### [Task instructions]
Once you reach the line containing "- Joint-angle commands" in the entries below, write out that line and each one after it down to the line containing "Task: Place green", exactly and with nothing added.

Stored records
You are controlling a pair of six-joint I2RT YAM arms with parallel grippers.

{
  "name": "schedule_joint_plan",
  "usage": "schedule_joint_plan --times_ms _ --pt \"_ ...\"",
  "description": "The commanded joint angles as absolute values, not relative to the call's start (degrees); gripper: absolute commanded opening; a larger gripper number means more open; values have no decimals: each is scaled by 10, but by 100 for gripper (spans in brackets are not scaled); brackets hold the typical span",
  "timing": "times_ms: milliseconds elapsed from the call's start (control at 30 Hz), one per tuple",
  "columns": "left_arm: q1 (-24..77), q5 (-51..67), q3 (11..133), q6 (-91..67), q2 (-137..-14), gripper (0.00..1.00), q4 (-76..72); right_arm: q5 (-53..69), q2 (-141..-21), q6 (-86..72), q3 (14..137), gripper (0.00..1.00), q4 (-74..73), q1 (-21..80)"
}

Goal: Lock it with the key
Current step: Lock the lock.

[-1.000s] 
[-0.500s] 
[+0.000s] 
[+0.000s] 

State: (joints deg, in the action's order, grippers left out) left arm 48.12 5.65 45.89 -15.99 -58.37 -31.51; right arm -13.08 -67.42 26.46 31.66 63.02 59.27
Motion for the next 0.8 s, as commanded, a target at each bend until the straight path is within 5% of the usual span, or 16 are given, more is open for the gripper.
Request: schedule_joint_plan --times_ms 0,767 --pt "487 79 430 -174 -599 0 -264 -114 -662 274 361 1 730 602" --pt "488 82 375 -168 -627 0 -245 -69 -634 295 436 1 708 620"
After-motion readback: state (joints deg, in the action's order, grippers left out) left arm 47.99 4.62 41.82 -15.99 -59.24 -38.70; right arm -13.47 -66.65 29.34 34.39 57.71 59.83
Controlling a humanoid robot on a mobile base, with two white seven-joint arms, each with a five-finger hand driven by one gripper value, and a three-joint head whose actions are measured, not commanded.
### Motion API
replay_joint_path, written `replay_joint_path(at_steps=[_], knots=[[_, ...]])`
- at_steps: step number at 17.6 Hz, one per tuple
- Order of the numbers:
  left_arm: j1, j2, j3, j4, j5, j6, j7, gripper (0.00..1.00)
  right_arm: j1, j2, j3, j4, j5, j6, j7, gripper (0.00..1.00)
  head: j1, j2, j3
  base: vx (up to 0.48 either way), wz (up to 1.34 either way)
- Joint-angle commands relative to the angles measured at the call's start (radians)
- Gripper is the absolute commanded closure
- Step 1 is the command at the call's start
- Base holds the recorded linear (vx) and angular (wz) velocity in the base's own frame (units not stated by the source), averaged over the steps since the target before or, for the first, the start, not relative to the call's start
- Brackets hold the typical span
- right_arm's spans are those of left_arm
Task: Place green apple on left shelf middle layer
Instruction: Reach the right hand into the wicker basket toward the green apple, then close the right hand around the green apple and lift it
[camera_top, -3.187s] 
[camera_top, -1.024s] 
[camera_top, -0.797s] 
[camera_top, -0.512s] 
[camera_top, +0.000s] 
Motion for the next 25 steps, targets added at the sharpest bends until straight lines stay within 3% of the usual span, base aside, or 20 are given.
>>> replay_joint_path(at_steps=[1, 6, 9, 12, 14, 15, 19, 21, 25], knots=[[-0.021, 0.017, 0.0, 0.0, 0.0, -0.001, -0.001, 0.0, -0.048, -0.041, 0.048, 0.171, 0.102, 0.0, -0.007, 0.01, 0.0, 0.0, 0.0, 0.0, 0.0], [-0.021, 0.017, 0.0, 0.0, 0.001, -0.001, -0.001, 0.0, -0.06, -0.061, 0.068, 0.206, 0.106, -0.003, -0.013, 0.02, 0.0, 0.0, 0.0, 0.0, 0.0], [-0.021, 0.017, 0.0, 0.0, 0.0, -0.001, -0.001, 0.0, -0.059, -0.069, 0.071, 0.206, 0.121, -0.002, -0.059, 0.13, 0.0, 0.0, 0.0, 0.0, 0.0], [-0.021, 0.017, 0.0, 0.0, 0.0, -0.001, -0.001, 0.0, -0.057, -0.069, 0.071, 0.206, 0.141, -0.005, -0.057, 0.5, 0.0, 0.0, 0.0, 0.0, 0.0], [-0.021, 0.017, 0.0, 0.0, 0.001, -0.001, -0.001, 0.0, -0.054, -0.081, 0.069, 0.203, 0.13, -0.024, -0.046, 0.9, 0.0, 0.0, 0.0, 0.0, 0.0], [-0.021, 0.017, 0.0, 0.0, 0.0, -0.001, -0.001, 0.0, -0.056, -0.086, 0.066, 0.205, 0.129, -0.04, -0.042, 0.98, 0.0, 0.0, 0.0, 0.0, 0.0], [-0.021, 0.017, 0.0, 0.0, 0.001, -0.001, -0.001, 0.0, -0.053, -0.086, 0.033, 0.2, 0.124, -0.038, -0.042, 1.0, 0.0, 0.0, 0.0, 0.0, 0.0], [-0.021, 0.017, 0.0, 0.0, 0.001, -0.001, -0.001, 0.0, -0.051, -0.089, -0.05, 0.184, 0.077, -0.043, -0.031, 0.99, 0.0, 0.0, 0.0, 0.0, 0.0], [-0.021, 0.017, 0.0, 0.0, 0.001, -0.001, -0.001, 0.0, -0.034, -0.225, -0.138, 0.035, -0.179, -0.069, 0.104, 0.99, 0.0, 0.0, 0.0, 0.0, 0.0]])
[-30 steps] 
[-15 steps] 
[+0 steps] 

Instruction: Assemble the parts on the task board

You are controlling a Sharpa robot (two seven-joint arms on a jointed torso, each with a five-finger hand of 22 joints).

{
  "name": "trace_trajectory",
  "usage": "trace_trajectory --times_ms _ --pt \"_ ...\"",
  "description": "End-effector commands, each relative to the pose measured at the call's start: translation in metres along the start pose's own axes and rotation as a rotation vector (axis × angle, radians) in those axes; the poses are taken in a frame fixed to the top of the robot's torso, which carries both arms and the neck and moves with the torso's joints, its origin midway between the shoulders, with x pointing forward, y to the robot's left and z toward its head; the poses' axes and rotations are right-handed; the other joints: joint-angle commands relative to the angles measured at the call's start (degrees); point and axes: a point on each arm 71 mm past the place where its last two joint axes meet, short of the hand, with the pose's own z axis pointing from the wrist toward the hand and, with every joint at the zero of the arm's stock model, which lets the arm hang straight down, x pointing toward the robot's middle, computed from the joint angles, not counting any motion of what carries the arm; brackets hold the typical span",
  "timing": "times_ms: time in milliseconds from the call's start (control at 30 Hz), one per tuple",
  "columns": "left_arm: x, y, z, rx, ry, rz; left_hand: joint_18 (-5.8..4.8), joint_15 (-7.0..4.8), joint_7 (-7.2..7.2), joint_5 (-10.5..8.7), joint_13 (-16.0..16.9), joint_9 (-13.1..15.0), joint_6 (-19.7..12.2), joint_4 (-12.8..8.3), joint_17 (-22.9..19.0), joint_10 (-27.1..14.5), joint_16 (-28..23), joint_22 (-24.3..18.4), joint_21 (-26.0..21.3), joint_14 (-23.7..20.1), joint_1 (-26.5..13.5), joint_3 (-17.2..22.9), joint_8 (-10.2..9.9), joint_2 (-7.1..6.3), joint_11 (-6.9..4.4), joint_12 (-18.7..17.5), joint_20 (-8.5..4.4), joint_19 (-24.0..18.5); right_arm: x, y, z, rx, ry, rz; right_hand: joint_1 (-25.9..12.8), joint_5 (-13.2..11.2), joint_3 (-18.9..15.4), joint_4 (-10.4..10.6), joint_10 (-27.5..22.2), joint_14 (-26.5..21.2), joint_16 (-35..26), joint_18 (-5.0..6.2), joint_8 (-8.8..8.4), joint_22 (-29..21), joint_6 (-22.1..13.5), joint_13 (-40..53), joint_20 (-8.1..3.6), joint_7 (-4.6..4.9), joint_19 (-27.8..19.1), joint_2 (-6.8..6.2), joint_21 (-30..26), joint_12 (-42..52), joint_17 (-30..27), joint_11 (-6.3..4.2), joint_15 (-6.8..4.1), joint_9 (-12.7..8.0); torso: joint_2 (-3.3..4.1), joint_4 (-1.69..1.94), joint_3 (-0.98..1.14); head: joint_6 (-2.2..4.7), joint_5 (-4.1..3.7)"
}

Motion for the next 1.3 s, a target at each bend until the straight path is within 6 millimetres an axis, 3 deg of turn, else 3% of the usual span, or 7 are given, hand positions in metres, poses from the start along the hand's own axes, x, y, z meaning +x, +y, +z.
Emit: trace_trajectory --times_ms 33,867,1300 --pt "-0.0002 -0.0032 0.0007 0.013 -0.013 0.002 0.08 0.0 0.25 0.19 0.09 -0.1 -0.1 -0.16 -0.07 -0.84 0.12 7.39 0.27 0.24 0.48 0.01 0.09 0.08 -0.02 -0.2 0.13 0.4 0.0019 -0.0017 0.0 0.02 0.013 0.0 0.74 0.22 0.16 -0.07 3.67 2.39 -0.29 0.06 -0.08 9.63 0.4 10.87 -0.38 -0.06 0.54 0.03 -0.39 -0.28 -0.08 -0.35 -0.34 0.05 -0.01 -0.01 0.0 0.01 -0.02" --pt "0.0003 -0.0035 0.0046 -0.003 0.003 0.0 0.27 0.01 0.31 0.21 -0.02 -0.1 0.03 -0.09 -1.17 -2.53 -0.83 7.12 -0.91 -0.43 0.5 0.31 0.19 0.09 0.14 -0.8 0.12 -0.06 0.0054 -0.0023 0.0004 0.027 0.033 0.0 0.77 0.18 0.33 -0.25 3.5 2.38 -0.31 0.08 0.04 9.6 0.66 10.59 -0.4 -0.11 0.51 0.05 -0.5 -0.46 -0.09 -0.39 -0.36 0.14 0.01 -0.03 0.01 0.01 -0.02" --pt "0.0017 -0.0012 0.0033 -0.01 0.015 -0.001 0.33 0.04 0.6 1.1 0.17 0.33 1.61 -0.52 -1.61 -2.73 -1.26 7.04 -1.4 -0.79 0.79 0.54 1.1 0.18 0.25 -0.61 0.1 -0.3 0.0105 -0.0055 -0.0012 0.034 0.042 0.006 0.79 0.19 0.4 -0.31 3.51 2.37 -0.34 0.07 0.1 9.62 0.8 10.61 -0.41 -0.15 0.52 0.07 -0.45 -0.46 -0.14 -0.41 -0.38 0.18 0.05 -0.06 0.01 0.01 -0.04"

### [Solution to this task]
- Joint-angle commands relative to the angles measured at the call's start (radians)
- Gripper is the absolute commanded closure
- Step 1 is the command at the call's start
- Base holds the recorded linear (vx) and angular (wz) velocity in the base's own frame (units not stated by the source), averaged over the steps since the target before or, for the first, the start, not relative to the call's start
- Brackets hold the typical span
- right_arm's spans are those of left_arm
Task: Place green apple on left shelf middle layer

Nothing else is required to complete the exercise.